Background: Oral immunotherapy (OIT) and epicutaneous immunotherapy (EPIT) are emerging therapies for food allergy. With several recently published exploratory trials and randomized controlled clinical trials that support these procedures, there is a clear progress and interest
toward making these treatment options available for allergist/immunologists and patients with food allergies entrusted to their care. However, there still remain many questions and concerns to be addressed before these procedures can be fully understood. Objective: The
purpose of the present report is to trace some of the important historical milestones in the development of OIT and EPIT that have contributed to their evolving clinical application to the treatment of food allergy, to describe some of the current understandings of the immunologic mechanisms
by which these procedures elicit desensitization, and to provide some areas for future inquiry and research. Methods: An extensive research was conducted in the medical literature data bases by applying terms such as food allergy, desensitization, tolerance, unresponsiveness,
Treg cells, allergen immunotherapy (AIT), oral immunotherapy (OIT), and epicutaneous immunotherapy (EPIT). Results: OIT and EPIT take their origins from AIT (also called desensitization), a procedure first reported for the treatment of hay fever over a 100 years ago in
which slowly increasing doses of a specifically relevant allergen were administered until a maintenance dosage was achieved when the patient was free of symptoms. OIT and EPIT differ from AIT in certain aspects including the route of administration of the allergen as well as their relative
shorter period of sustained unresponsiveness.

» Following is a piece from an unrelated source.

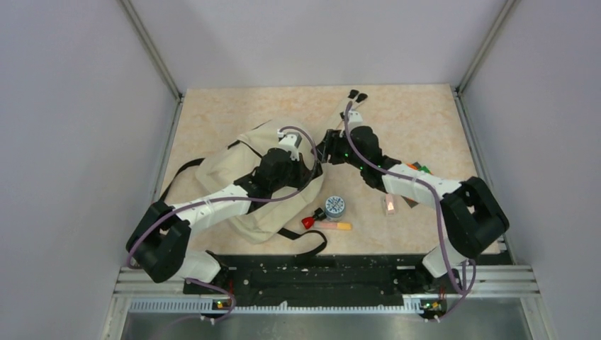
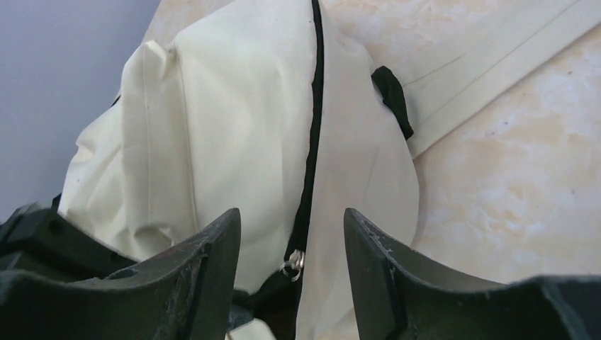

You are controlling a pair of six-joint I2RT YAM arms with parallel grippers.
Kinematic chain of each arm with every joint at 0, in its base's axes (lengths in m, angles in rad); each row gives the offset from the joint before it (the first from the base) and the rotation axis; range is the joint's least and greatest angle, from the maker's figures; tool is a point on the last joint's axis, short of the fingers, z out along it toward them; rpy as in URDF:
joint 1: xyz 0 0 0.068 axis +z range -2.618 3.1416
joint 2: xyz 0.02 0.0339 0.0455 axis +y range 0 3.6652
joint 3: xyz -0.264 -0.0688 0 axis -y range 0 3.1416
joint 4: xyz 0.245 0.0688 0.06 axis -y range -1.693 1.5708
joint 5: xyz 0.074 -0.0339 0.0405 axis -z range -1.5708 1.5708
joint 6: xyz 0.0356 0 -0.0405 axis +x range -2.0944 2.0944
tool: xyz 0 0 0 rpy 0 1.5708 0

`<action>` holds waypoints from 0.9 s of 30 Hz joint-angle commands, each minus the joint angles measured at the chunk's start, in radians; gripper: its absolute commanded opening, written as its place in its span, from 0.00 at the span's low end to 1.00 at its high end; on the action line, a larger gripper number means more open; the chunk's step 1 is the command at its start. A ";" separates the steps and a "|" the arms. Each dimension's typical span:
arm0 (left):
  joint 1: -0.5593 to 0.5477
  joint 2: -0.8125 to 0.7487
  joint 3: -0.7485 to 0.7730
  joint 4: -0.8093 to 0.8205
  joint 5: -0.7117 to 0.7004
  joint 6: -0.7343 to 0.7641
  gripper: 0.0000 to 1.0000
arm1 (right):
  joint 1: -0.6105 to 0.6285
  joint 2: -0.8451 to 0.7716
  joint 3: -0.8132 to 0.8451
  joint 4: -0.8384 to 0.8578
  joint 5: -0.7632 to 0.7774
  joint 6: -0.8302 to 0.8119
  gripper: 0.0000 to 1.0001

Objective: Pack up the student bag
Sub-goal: Zip the student bag at the center of the board.

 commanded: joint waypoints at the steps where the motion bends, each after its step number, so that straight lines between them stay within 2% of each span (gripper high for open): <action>1: 0.002 -0.002 -0.010 0.043 0.004 0.015 0.00 | -0.005 0.107 0.109 -0.005 -0.038 -0.024 0.52; 4: 0.003 -0.003 -0.013 0.041 0.007 0.018 0.00 | -0.005 0.162 0.162 -0.029 -0.043 -0.037 0.44; 9: 0.003 -0.004 -0.025 0.040 0.000 0.015 0.00 | -0.005 0.177 0.191 -0.021 -0.015 -0.059 0.12; 11: 0.003 -0.001 -0.036 0.031 -0.054 0.012 0.00 | -0.007 0.175 0.209 -0.032 0.018 -0.069 0.00; 15: 0.002 -0.004 -0.070 0.013 -0.090 -0.005 0.00 | -0.021 0.175 0.254 -0.070 0.067 -0.069 0.00; 27: 0.003 -0.137 -0.230 0.007 -0.034 -0.089 0.00 | -0.045 0.181 0.314 -0.082 0.080 -0.068 0.00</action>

Conclusion: The origins and important historical landmarks that have been made in the field of food allergy immunotherapy are presented in the context of the immunologic mechanisms that contribute to the pathogenesis of these
disorders. Although considerable progress has been made in recent years toward making these treatment options available for allergist/immunologists and patients with food allergies, there still remain many questions and concerns to be addressed before these procedures can be fully understood,
which can be illuminated by future research.